# An easy way to increase your confidence



## Adex (Aug 1, 2012)

I think a key part about increasing your alpha and manning up is to increase your confidence. I know there are many ways to do this, but I have to say that subliminal messaging CDs are extremely effective.

I bought this subliminal message CD that gives me positive affirmations subconsciously all about increasing my confidence. You listen to the ocean or the wind but underneath are the statements. The point is that it bypasses your conscious mind which would block or not agree with the statements and gets to your subconscious where real changes take place. You start believing them and act differently as a result.

I listen to it all the time now and even in my sleep. Within weeks I have seen my confidence increase a lot. I just feel better about myself all around, don't get nervous in social situations, and feel confident in talking to anyone. I also feel like it's helping me progress in my career, motivated to reach for higher positions whereas before I was held back by my own insecurities.

I'm not trying to advertise something because I don't work for any such company, but just wanted to help other guys who might have confidence issues. There are a lot of websites that sell this kind of stuff, but if anyone wants to know the one I used, you can pm me and I can let you know. I got this CD which is silent, but still gives positive affirmations meaning i can play it anywhere and no one even knows it's on. It's just on play and constant repeat on my smart phone without disturbing anyone. 

Some statements that apparently it says are...
"I am confident.
I am a naturally confident person.
Confidence comes naturally to me.
I am growing more and more confident every day.
I am confident within myself."

Anyways, everyone can use a little confidence boost. Alpha up and prosper. V


----------



## I Notice The Details (Sep 15, 2012)

Oprah once said that "I AM" statements are the most powerful things you can say. They affirm your own self and build your self confidence. I truly believe this. Good post Adex!


----------



## Holland (Aug 20, 2012)

Positive affirmations are as old as the hills. Creative visualisation is is great book if anyone cares to look for it.

Meditatation again is very good for building confidence.
The Down The Rabbit Hole series of DVDs are brilliant, all about Quantum Physics and positive self thoughts.

OK these aren't subliminal but are great for anyone that wants to build more positive thought patterns. Personally I would rather be more conscious of the process because then you can do things like affirmations etc anywhere, anytime.
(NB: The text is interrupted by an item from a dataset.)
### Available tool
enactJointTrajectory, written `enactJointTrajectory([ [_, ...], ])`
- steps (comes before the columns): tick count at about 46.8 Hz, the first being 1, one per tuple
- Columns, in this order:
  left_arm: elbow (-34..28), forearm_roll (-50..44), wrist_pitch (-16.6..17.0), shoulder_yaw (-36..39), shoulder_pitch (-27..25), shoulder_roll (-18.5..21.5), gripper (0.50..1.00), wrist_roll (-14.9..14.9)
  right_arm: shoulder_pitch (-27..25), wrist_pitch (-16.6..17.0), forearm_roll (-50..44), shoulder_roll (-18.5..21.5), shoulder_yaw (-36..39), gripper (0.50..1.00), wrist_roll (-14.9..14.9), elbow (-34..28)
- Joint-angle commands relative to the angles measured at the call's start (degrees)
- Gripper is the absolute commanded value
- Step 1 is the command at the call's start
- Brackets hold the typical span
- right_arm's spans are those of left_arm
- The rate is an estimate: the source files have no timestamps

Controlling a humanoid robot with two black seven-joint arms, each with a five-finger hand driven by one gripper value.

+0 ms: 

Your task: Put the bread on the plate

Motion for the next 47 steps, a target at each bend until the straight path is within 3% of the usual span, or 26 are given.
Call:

Sounds good though OP, I have seen plenty of them advertised and often wondered if they really work.


----------



## SimplyAmorous (Nov 25, 2009)

I feel owning your own story, being vulnerable with those you love, being about to laugh at yourself, own your own faults before others, having enough self-compassion  to forgive yourself...all of these things leads to a growing confidence as well. 

This book is more about being AUTHENTIC - being true to who you are -before others ... which to me, is all about *Confidence*... this is written by the "Shame Researcher" herself...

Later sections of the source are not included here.